By Zeinab Mohammed Salih.
New York, 20 September 2017:
The head of the Presidency Council (PC), Faiez Serraj, has called the international community to lift the embargo on the frozen Libyan assets. It was causing Libya to lose some $1 billion each year.
“We ask for lifting the ban on the assets so the country can sustain itself”, he said in his address to the UN General Assembly on Wednesday.
The Libyan Investment Authority ’s assets have been under UNsanction since the 2011 revolution.
Claiming that all Libyan parties were ready to deal with the challenges facing the country, he insisted the Libyan Political Agreement remained the only way forward during the current transition period.
Serraj stressed the need for strategic partnerships with friendly countries.
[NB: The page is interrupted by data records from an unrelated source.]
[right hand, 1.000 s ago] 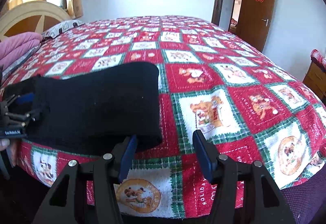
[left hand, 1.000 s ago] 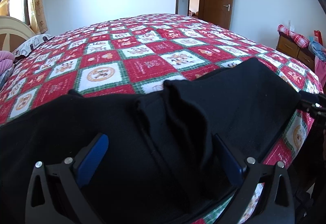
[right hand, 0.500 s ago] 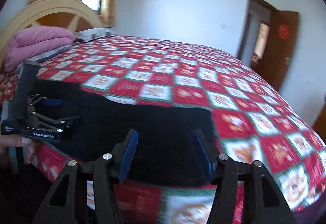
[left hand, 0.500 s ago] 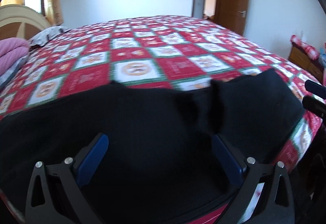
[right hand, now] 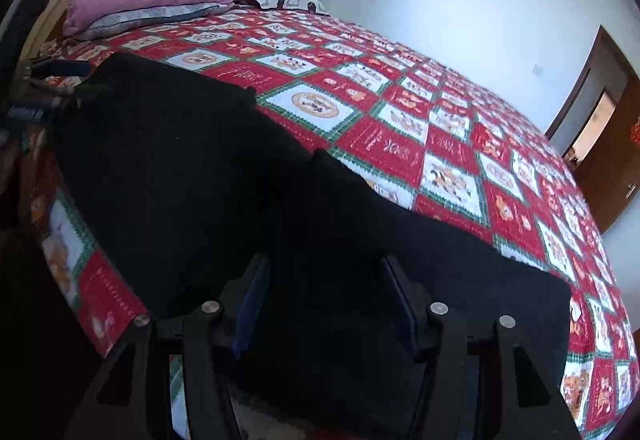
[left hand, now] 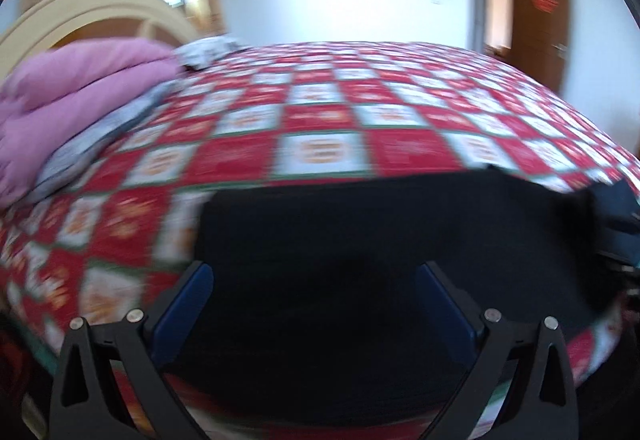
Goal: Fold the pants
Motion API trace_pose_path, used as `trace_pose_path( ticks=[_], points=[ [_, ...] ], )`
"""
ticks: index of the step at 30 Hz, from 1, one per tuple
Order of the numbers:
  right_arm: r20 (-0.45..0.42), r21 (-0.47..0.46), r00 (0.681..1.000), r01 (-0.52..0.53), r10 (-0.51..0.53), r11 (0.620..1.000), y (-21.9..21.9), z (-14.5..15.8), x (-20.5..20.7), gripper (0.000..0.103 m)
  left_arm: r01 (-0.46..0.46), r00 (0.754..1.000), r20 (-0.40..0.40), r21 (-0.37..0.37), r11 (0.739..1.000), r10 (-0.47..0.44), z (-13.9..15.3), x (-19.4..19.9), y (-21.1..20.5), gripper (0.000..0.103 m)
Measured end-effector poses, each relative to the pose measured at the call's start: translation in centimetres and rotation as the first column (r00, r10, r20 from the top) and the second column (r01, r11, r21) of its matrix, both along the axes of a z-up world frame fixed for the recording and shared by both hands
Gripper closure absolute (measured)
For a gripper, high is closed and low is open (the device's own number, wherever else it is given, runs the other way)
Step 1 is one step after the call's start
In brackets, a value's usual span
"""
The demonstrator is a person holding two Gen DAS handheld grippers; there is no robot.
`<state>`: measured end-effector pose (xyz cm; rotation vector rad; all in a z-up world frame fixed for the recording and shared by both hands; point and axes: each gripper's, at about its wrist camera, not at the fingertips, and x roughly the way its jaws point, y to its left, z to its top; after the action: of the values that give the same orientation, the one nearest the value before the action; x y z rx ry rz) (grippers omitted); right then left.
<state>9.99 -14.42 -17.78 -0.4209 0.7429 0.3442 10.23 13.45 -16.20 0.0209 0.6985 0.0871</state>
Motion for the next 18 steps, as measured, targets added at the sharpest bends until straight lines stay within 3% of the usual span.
trace_pose_path(
  ticks=[3, 7, 8, 10, 15, 18],
  points=[
    [-0.021, 0.073, 0.999, 0.037, -0.036, 0.997, -1.8, 0.9, -0.6, 0.045, -0.109, 0.994, -0.002, -0.017, 0.994, 0.109, -1.0, -0.6, 4.3, 0.000],
    [0.001, 0.049, 1.000, 0.030, -0.030, 0.998, -2.3, 1.3, -2.3, 0.045, -0.187, 0.982, -0.027, -0.164, 0.969, 0.185, -2.4, -1.0, 8.8, 0.000],
    [0.004, 0.041, 1.000, 0.026, -0.026, 0.999, -2.4, 1.5, -2.6, 0.045, -0.191, 0.981, -0.031, -0.200, 0.961, 0.189, -2.7, -1.0, 9.2, 0.001],
    [0.016, 0.032, 1.000, 0.015, -0.015, 0.999, -2.4, 1.6, -3.8, 0.045, -0.179, 0.984, -0.036, -0.246, 0.953, 0.175, -3.1, -0.9, 9.2, 0.012],
    [0.036, 0.034, 0.999, 0.007, -0.009, 0.999, -2.7, 1.1, -4.6, 0.045, -0.094, 0.996, -0.023, -0.241, 0.966, 0.091, -3.0, -0.3, 6.9, 0.030],
    [0.024, 0.042, 1.000, 0.020, -0.021, 0.999, -2.7, 0.8, -4.5, 0.045, -0.083, 0.996, -0.042, -0.267, 0.960, 0.075, -3.5, -0.1, 6.5, 0.032]
  ],
)
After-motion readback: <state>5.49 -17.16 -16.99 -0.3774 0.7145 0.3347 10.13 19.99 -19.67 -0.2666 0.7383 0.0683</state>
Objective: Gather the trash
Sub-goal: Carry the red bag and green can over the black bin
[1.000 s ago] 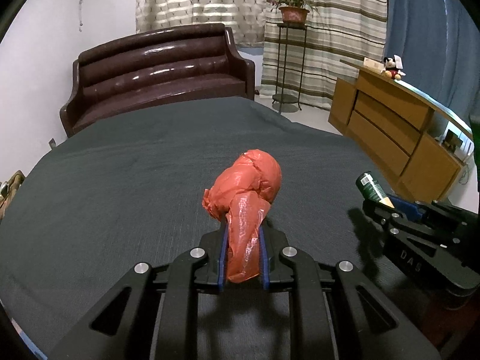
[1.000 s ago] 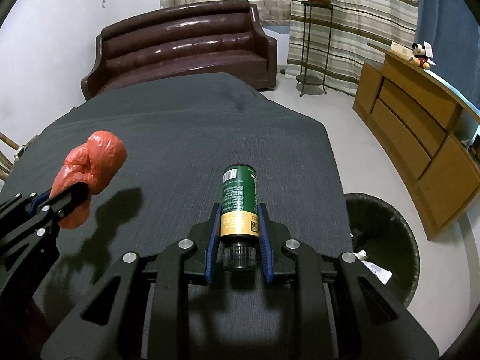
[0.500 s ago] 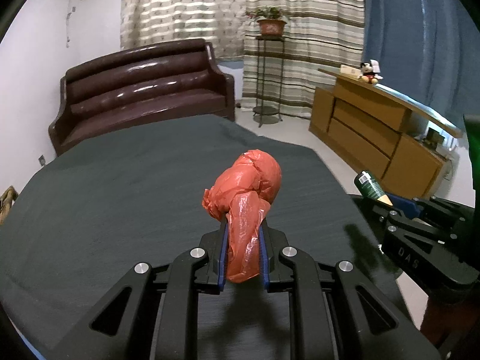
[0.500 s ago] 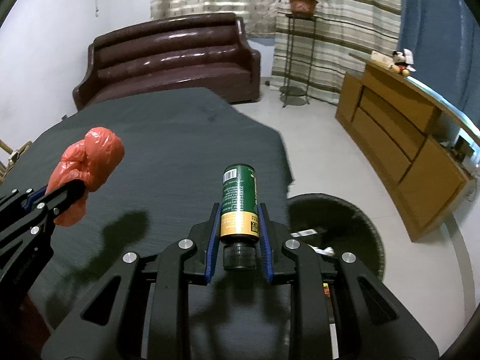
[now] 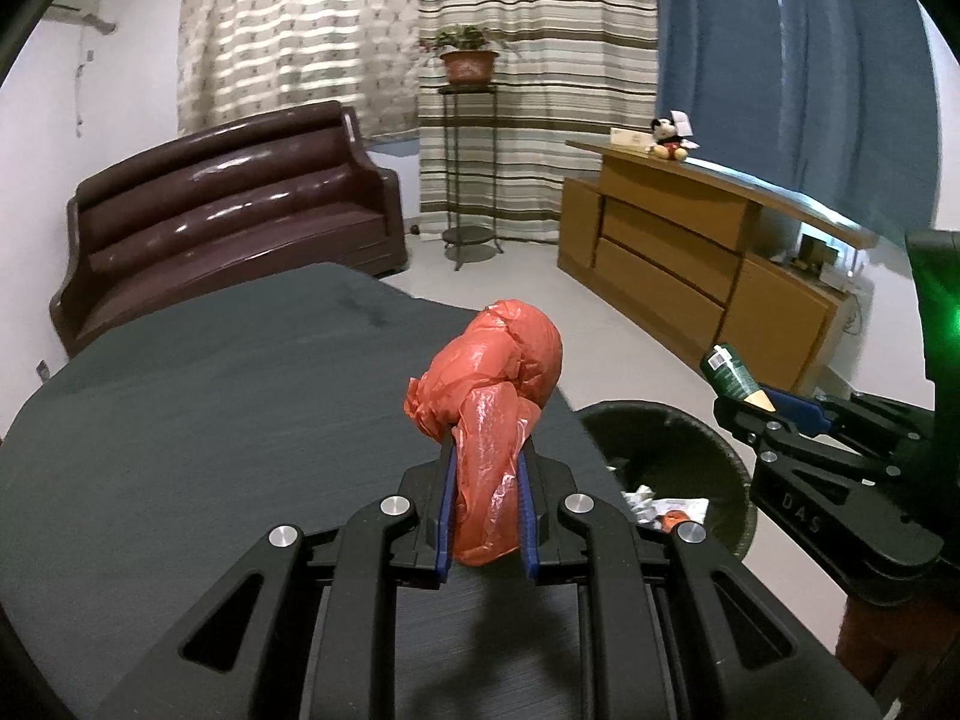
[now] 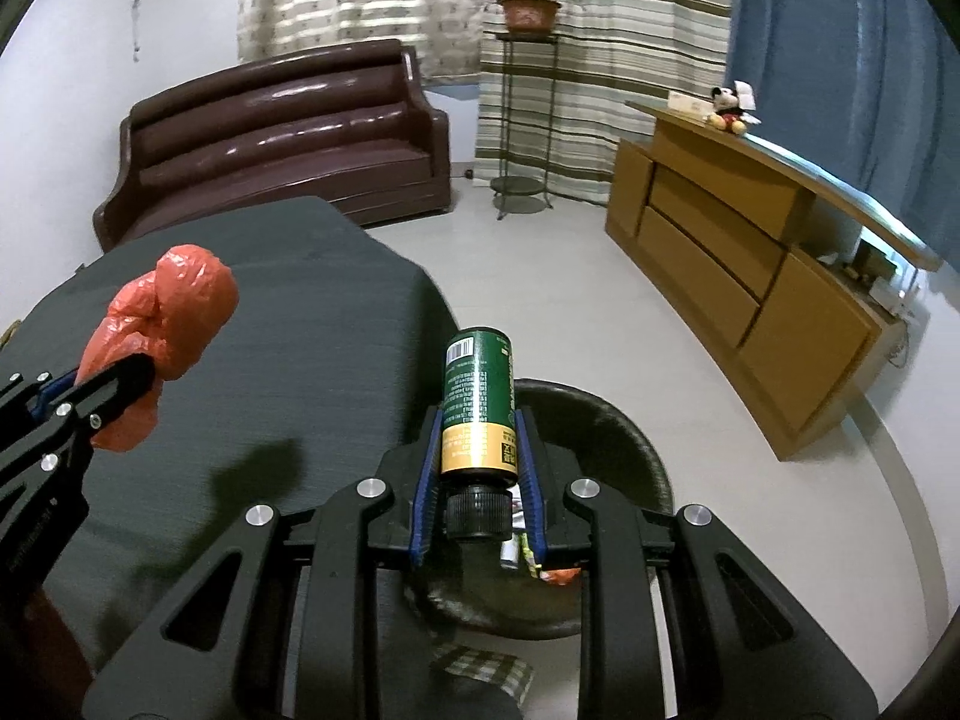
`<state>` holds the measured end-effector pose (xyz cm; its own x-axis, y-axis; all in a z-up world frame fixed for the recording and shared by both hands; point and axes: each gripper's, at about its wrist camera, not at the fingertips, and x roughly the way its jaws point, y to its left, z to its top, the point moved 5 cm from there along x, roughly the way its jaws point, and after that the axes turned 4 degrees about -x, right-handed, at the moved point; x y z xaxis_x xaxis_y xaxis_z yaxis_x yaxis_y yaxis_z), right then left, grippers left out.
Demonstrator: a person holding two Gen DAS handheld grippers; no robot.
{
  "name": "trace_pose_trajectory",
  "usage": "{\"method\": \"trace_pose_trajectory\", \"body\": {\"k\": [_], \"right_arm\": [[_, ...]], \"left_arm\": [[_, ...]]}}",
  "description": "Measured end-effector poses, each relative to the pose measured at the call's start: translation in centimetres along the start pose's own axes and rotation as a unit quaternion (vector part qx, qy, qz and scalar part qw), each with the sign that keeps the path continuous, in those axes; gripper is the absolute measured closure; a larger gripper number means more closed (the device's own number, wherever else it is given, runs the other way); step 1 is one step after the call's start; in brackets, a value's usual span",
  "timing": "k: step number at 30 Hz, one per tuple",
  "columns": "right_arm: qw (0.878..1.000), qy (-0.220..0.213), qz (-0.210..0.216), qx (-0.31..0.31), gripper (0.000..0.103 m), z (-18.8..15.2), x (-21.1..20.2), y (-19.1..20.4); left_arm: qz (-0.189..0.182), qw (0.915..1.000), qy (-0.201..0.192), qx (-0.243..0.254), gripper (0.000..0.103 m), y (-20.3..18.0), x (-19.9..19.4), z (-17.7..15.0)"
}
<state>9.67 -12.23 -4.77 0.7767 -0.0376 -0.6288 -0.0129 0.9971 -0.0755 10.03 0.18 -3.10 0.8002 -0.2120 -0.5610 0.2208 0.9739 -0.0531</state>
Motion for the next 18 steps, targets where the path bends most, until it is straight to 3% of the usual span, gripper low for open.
{"method": "trace_pose_trajectory", "body": {"k": [18], "right_arm": [[0.999, 0.002, -0.02, 0.04, 0.08, -1.0, 1.1, -5.2]], "left_arm": [[-0.02, 0.9993, 0.018, 0.026, 0.086, -5.0, 3.1, -0.5]]}}
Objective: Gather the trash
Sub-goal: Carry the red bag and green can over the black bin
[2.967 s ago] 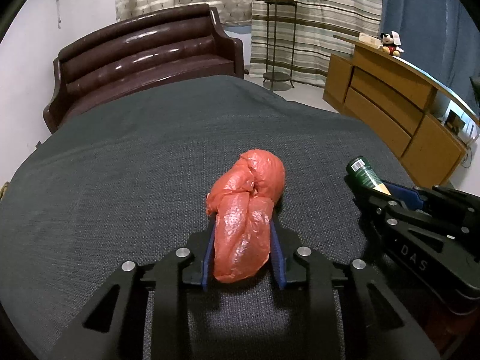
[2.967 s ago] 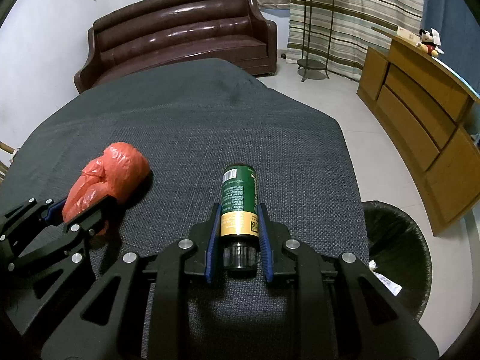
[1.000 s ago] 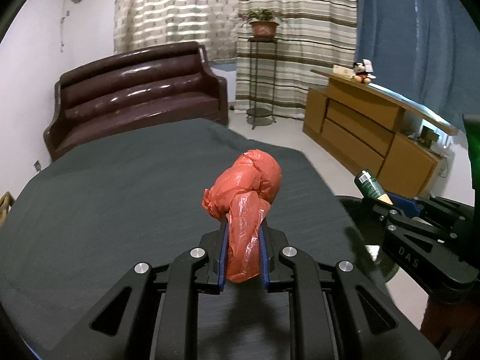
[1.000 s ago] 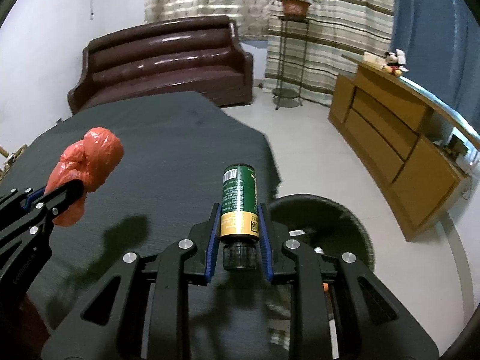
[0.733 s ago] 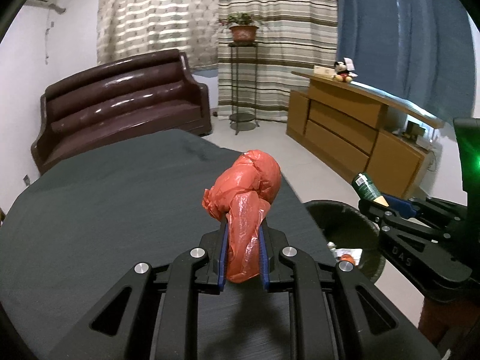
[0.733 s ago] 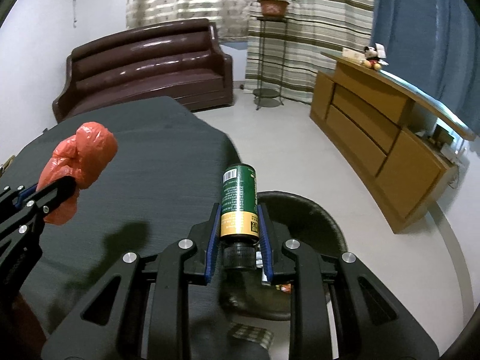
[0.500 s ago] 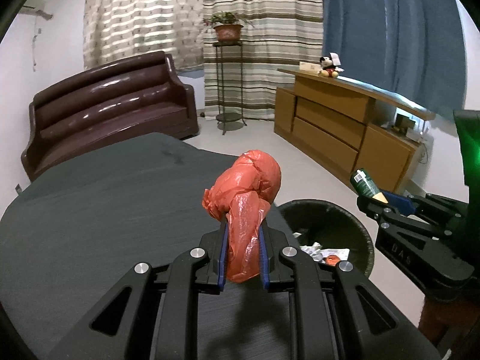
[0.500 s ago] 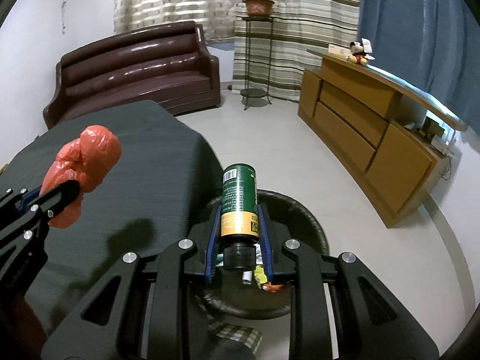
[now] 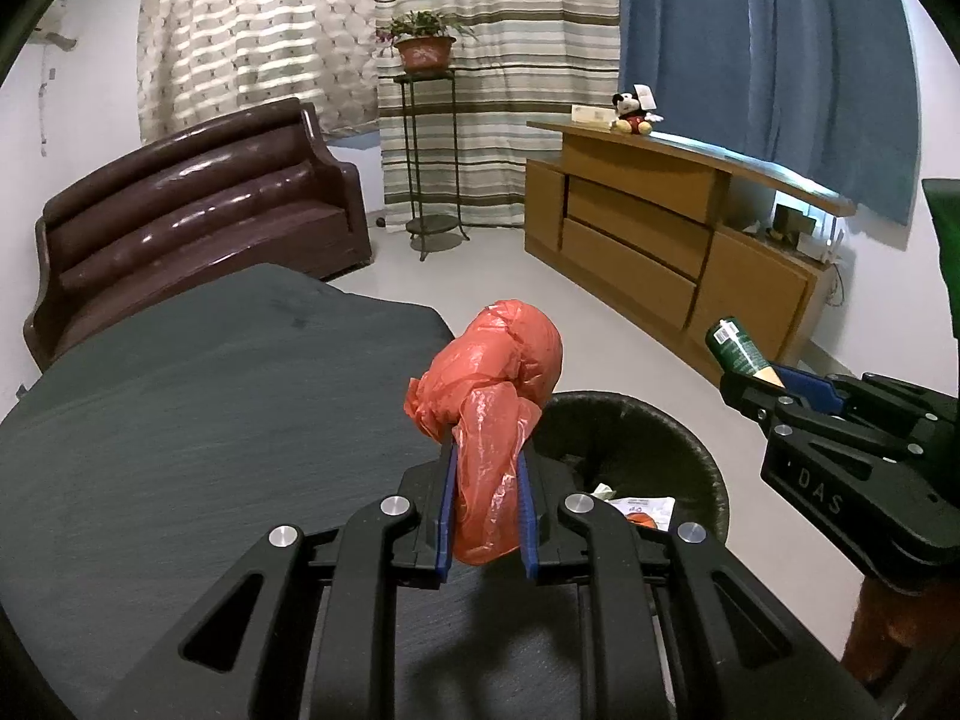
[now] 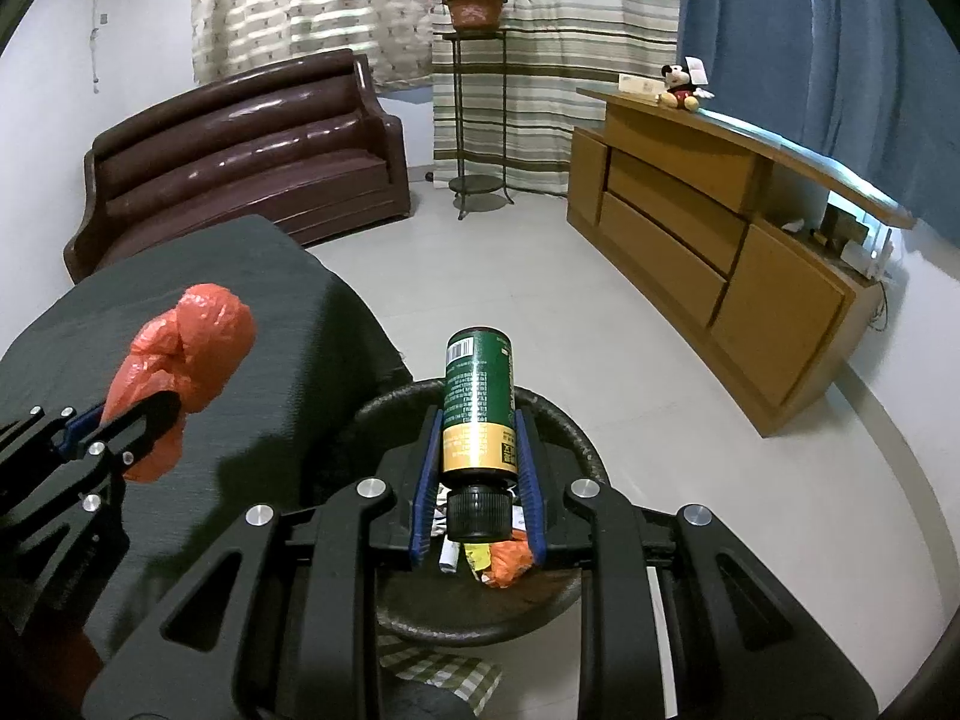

No one country could tackle the issues of migration and human trafficking, he said, calling for international support, in particular from the EU countries, to help control Libya’s borders. The migrants, he insisted, had to return back home and not be resettled in Libya.
“For the migrants in Libya, we emphasize on the need for providing humanitarian assistance programmes for them and the GNA government is doing all it can to help them.”
Drawing attention to efforts to unify the country’s security forces, Serraj explained that the war on terror in Libya was not yet finished and there had to be a united Libyan army to defeat it.
“We are looking forward to the hard work to unify the army in whole of the country to build a national army to defeat the terrorism,” he told the General Assembly.
He praised the United Nations reform plan signed two days ago adding: “As part of this reform Africa should have a permanent seat on the UN security Council.”
Separately, in his speech to the special meeting to hear UN special envoy Ghassan Salamé’s action plan on Libya, the PC head said it had to have a clear timeframe, should ensure presidential and parliamentary elections and come up with effective ways to unite state institutions. Stressing the importance of the Paris meeting with its agreement to support the democratic process and the peaceful transfer of power through elections, he paid tribute to the decisive role played by Salamé and the international community in trying to resolve the crisis. But it had to send a clear message that there was no place for a military solution. It had to deal with the government of national accord alone and have no dealings with any parallel entities.
There also had to be a unified army under civilian control, and all military actions had to stop except in relation to the war on terrorism.
He urged the UN, as well, to have alternatives in mind in case the action plan could not be implemented.